**Information shown**
* * * *
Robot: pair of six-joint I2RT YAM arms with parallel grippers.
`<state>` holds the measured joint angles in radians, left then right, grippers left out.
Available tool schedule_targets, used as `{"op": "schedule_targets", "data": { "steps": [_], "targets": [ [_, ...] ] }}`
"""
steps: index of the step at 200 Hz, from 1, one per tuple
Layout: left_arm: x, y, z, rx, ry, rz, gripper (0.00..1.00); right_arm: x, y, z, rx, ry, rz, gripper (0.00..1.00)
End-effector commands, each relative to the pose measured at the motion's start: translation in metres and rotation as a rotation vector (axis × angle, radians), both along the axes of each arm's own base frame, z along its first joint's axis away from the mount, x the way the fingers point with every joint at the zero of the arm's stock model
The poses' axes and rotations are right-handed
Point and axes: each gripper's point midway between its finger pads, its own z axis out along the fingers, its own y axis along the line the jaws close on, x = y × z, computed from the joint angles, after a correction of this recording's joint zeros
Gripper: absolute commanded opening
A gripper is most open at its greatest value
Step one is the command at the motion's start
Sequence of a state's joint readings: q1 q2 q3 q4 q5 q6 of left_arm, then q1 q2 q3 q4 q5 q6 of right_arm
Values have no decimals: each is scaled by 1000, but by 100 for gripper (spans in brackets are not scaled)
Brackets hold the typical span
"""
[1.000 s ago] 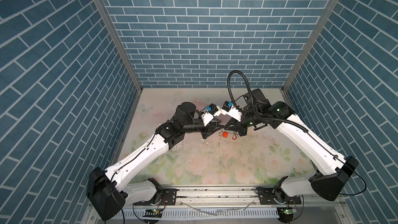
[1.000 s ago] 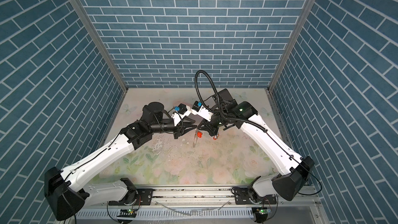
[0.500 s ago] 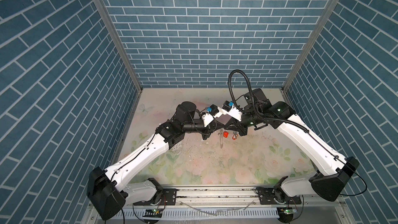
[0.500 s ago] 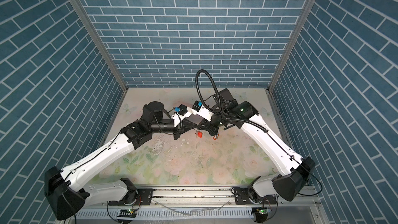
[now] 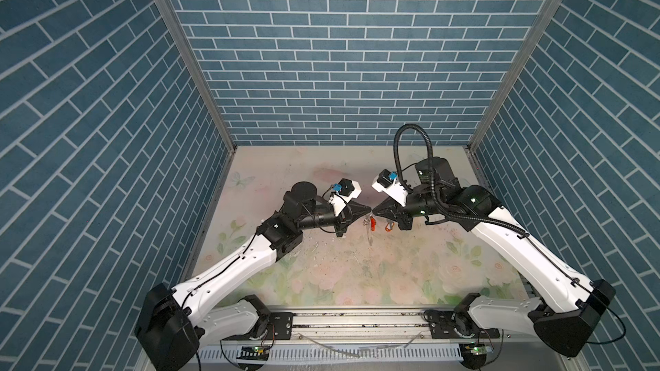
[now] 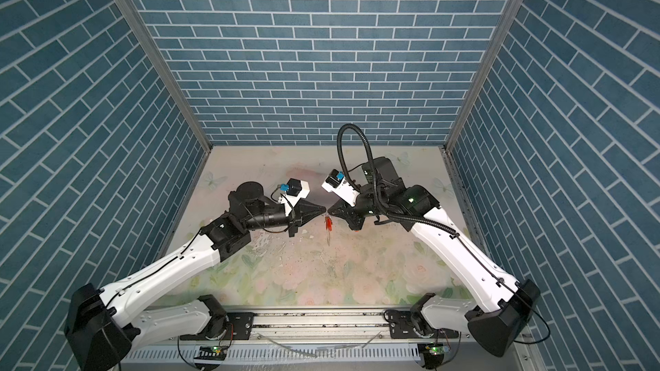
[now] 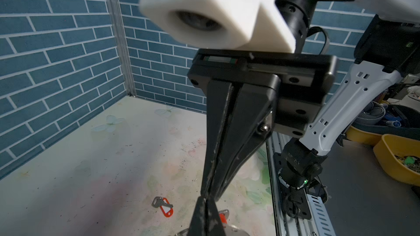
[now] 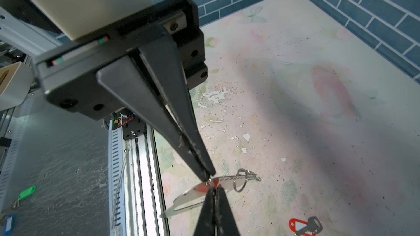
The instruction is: Put the keys on the keyring
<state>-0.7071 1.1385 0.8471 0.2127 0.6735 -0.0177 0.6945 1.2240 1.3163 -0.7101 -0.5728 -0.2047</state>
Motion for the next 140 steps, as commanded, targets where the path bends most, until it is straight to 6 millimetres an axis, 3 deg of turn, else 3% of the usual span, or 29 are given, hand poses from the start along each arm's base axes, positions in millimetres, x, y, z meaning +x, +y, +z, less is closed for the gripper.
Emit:
{"op": "schedule_targets", "data": {
  "steps": [1, 65, 140],
  "targets": [
    [4, 1, 25, -110, -38, 26, 0, 6, 3, 11, 103, -8, -55, 7],
    [8, 1, 41, -215, -63, 41, 0, 0, 11, 0, 212, 57, -51, 8],
    [11, 2, 44, -301, -60, 49, 0, -1, 32, 8, 319, 87, 0, 3]
  ]
}}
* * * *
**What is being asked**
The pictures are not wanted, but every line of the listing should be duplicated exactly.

**Worked solution**
Robot: pair of six-joint I2RT YAM arms with parallel grippers.
`<state>` holds the measured joint angles in radians, left then right, grippers left out.
Available tool schedule_targets, used as `{"op": "schedule_targets", "data": { "steps": [_], "targets": [ [_, ...] ] }}`
"""
steps: index of the step at 200 Hz, from 1, one per tuple
Layout: left_arm: x, y, z, rx, ry, rz, gripper (0.00..1.00); right_arm: x, y, z, rx, ry, rz, gripper (0.00..1.00)
End-effector commands, each relative to the pose measured at the motion's start: translation in metres and rotation as a rotation vector (axis × angle, radians), both along the axes of each arm's own base frame, z along its first joint's axis away from the mount, x the way the fingers point with every joint at the zero of the arm's stock model
The poses' axes and rotations are right-handed
Point and axes: each gripper's point midway between its finger pads, its own z axis out along the fingers, its own y axis along the line the jaws close on, x = y × z, computed from the joint angles, after a correction of this recording's joint zeros
Gripper: absolute commanded opening
A gripper is most open at its greatest value
Step one is the command at the motion's start
Sequence of a state's joint readings: q1 q2 q3 q4 q5 q6 of left_arm, then q1 q2 q3 q4 q5 q6 of right_arm
Values have no decimals: each is scaled by 1000, but by 100 for gripper (spans in brackets are not scaled)
Brackets hold the typical span
"""
[1.000 s ago] 
[1.000 s ago] 
[0.500 s ago] 
[0.500 s ago] 
[now] 
[now] 
[now] 
[now] 
The instruction is: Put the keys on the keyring
<state>-0.7071 1.1385 0.8471 0.2127 0.6735 -0.0177 0.6945 1.2240 1.3163 -0.7101 -0.5728 -0.2047</state>
Motion for the next 140 steps, as commanded, targets where the path bends most, until it is straight to 6 millimetres an axis, 3 deg of turn, else 3% of the usual span, or 29 are given, hand poses from the start along each arm's base axes, positions in millimetres, x, y, z meaning +x, +y, +z, less is closed for the gripper.
Emit:
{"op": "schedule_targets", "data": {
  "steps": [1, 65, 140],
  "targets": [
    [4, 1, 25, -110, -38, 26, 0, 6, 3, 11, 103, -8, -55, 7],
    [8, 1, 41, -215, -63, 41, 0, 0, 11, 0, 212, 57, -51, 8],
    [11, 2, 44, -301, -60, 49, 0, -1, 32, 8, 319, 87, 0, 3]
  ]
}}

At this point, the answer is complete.